PROBLEM REQUIREMENTS ▸
In the entries below, count every line containing "shirt". Reply with the number alone.

Segment Start: INPUT FOR THIS TASK

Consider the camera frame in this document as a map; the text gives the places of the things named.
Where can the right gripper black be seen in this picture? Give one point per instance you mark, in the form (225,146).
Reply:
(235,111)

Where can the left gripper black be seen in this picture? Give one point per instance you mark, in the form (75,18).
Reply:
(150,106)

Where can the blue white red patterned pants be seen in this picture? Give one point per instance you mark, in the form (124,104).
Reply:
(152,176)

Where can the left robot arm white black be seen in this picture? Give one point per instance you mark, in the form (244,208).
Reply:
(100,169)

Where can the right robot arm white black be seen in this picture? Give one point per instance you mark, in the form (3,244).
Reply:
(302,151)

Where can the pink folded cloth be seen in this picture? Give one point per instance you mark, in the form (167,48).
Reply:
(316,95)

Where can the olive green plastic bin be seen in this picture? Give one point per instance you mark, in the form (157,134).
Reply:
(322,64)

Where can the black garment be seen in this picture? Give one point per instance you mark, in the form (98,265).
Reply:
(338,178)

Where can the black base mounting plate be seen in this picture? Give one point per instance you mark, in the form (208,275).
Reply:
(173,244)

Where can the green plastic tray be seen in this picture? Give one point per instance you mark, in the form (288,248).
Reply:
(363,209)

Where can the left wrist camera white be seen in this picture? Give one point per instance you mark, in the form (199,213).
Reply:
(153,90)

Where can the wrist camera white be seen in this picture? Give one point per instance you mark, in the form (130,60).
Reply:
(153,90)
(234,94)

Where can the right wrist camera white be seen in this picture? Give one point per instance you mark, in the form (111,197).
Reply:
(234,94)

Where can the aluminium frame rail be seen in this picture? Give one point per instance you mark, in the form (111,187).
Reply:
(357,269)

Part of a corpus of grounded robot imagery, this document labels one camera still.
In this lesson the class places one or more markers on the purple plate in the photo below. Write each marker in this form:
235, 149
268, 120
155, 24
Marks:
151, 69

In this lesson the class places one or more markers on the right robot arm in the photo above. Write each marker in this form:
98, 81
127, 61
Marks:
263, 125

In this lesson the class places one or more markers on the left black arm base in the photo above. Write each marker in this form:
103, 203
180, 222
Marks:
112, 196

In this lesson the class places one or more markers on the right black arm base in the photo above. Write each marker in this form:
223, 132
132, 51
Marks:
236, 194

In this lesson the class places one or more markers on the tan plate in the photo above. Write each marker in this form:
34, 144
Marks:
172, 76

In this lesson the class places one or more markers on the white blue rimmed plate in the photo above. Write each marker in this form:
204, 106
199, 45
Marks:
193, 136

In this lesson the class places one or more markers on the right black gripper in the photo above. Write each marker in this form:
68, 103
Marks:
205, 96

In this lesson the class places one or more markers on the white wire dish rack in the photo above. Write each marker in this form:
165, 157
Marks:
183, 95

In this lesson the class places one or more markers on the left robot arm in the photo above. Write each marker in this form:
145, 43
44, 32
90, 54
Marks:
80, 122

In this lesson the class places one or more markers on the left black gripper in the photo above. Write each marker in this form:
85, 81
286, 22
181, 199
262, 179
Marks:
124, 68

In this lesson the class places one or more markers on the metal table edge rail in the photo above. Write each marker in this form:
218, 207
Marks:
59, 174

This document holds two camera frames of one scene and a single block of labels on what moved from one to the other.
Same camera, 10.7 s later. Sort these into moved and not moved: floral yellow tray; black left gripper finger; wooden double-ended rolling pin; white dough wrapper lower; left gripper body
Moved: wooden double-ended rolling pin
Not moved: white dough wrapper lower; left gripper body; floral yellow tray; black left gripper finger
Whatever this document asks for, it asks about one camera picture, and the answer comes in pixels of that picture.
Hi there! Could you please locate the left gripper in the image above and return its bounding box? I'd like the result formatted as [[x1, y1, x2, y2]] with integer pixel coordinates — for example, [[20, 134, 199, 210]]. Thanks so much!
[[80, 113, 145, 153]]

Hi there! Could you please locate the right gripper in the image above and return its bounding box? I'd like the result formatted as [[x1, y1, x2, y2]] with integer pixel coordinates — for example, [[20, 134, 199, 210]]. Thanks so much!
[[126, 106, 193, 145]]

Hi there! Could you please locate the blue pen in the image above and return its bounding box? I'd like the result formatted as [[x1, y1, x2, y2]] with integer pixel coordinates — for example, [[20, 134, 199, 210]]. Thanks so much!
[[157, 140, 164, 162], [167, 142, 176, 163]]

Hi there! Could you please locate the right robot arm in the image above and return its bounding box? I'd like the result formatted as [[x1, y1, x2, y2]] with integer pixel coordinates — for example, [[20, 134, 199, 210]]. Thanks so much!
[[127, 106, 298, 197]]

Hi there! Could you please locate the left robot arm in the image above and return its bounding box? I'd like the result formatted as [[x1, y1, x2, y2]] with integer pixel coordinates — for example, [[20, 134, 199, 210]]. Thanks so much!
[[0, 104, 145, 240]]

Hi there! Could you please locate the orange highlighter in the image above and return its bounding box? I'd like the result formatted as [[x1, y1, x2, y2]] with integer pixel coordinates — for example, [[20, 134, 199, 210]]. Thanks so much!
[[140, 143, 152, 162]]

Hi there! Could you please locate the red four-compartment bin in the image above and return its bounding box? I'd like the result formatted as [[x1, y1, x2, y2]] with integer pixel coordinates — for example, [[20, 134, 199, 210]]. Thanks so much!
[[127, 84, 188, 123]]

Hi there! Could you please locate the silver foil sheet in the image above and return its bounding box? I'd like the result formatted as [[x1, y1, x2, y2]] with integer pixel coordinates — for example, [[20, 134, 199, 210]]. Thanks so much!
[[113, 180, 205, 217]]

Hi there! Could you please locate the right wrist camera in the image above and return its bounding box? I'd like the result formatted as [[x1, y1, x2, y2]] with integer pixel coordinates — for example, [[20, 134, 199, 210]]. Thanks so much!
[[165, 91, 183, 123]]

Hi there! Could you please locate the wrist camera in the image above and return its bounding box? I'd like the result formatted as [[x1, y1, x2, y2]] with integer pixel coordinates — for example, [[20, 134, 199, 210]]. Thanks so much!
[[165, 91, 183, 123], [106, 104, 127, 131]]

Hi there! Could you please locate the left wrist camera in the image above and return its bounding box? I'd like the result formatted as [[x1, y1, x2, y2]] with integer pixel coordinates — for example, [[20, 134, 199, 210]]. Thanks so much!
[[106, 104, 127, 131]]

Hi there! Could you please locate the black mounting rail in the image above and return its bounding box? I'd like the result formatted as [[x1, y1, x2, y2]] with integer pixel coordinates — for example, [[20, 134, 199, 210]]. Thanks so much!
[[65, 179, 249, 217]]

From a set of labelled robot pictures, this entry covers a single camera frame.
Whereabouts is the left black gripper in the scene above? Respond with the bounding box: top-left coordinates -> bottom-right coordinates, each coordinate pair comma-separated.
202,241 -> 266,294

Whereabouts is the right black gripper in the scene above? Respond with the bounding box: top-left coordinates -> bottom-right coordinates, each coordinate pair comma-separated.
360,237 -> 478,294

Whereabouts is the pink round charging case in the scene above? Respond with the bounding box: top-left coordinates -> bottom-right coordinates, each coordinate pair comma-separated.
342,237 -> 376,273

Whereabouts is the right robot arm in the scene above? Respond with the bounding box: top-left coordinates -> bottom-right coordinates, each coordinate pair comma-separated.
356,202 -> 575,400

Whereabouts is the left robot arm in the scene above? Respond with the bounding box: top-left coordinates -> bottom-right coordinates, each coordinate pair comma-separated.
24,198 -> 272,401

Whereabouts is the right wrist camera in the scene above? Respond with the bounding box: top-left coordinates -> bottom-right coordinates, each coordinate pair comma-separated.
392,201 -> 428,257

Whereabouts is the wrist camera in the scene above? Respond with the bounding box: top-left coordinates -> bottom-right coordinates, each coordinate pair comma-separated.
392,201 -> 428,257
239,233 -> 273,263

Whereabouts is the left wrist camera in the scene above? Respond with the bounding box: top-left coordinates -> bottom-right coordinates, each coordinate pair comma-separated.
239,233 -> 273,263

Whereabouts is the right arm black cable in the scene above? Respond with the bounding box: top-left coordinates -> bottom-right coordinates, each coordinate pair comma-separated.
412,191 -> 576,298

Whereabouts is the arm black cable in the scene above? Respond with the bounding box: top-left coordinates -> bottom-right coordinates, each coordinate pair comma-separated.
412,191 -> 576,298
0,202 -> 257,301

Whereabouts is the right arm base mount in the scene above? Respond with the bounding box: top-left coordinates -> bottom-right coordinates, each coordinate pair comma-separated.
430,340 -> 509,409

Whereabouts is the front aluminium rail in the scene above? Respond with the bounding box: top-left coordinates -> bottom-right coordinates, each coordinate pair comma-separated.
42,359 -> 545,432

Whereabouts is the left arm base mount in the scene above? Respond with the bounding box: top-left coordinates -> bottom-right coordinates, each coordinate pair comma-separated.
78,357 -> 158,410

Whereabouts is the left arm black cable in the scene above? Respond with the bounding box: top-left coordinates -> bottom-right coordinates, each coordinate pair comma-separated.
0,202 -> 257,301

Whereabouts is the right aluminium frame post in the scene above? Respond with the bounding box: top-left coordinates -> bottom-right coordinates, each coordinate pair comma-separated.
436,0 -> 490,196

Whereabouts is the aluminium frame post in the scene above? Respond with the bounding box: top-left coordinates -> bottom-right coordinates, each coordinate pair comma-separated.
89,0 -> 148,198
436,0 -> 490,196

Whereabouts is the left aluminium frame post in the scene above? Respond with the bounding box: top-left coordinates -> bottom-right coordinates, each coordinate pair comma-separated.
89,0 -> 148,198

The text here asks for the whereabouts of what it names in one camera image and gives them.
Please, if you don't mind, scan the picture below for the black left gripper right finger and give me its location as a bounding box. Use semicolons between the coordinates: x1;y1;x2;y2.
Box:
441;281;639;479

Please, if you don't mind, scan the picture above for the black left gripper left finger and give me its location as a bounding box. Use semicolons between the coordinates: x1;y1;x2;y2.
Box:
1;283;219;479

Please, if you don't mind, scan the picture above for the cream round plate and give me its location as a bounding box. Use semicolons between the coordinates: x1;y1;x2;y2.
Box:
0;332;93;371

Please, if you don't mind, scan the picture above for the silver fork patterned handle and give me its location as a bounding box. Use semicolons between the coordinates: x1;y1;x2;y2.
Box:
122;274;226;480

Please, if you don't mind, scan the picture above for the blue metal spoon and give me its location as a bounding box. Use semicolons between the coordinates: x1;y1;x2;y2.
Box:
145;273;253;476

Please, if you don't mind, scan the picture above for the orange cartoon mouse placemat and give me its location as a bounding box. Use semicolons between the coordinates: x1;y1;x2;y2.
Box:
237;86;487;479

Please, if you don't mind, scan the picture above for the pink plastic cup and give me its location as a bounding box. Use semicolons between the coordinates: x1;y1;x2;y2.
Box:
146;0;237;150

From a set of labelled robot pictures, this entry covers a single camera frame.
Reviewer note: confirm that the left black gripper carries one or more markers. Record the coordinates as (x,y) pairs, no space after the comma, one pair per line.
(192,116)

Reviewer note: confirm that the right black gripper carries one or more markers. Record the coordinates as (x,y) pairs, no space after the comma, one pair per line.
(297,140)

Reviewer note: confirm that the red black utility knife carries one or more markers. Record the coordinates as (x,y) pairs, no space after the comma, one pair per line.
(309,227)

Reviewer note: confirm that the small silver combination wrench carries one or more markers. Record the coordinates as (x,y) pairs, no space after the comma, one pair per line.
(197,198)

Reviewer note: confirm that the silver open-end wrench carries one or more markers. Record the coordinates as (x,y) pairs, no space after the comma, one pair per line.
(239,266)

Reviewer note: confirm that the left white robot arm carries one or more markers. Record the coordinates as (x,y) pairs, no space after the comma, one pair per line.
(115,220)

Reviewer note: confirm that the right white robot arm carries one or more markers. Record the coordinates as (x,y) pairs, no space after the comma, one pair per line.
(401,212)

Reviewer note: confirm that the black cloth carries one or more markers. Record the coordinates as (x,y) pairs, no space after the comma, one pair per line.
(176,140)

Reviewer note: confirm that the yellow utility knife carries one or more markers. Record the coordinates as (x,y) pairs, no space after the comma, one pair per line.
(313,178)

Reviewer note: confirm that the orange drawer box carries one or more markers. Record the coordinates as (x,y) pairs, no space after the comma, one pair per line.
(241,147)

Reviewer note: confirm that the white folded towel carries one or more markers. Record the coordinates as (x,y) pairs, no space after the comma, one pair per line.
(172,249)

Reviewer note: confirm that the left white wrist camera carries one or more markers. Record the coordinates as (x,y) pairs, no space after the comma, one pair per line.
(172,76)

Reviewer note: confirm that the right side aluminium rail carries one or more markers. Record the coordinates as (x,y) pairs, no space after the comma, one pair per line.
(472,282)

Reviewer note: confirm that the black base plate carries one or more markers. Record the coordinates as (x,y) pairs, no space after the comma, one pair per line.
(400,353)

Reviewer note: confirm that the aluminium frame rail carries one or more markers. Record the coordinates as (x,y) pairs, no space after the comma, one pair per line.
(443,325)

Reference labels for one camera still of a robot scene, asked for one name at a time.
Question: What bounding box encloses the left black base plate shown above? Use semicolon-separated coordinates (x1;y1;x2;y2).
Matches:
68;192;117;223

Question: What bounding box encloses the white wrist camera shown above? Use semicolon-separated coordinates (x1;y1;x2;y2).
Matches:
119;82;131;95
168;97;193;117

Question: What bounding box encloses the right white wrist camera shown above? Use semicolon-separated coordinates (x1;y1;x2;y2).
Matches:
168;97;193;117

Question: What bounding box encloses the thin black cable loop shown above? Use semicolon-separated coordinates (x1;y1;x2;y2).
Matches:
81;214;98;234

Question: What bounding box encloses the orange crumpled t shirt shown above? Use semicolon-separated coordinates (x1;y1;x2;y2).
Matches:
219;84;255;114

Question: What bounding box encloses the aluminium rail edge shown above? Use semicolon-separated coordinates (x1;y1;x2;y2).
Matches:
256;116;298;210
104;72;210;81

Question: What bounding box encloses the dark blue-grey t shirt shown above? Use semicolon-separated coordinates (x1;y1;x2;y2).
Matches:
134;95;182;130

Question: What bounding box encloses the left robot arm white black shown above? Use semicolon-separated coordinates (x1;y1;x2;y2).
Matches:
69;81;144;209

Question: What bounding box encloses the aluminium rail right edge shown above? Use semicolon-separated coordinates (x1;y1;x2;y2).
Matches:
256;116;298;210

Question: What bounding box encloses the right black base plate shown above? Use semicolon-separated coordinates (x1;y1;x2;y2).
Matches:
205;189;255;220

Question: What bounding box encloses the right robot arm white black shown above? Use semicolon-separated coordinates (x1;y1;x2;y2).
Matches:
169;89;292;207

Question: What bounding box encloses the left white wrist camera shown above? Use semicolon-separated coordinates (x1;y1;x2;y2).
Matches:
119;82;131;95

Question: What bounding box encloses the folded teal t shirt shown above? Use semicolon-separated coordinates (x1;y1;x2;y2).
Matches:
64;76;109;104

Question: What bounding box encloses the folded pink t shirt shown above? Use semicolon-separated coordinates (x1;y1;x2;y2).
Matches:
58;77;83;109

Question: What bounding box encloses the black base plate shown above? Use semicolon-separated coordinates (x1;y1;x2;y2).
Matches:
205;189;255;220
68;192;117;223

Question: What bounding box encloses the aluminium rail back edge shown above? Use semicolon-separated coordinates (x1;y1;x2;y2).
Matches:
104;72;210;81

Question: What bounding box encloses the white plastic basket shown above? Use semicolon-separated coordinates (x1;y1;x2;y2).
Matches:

Segment End: INPUT FOR THIS TASK

OUTPUT OF THE EXERCISE ▸
4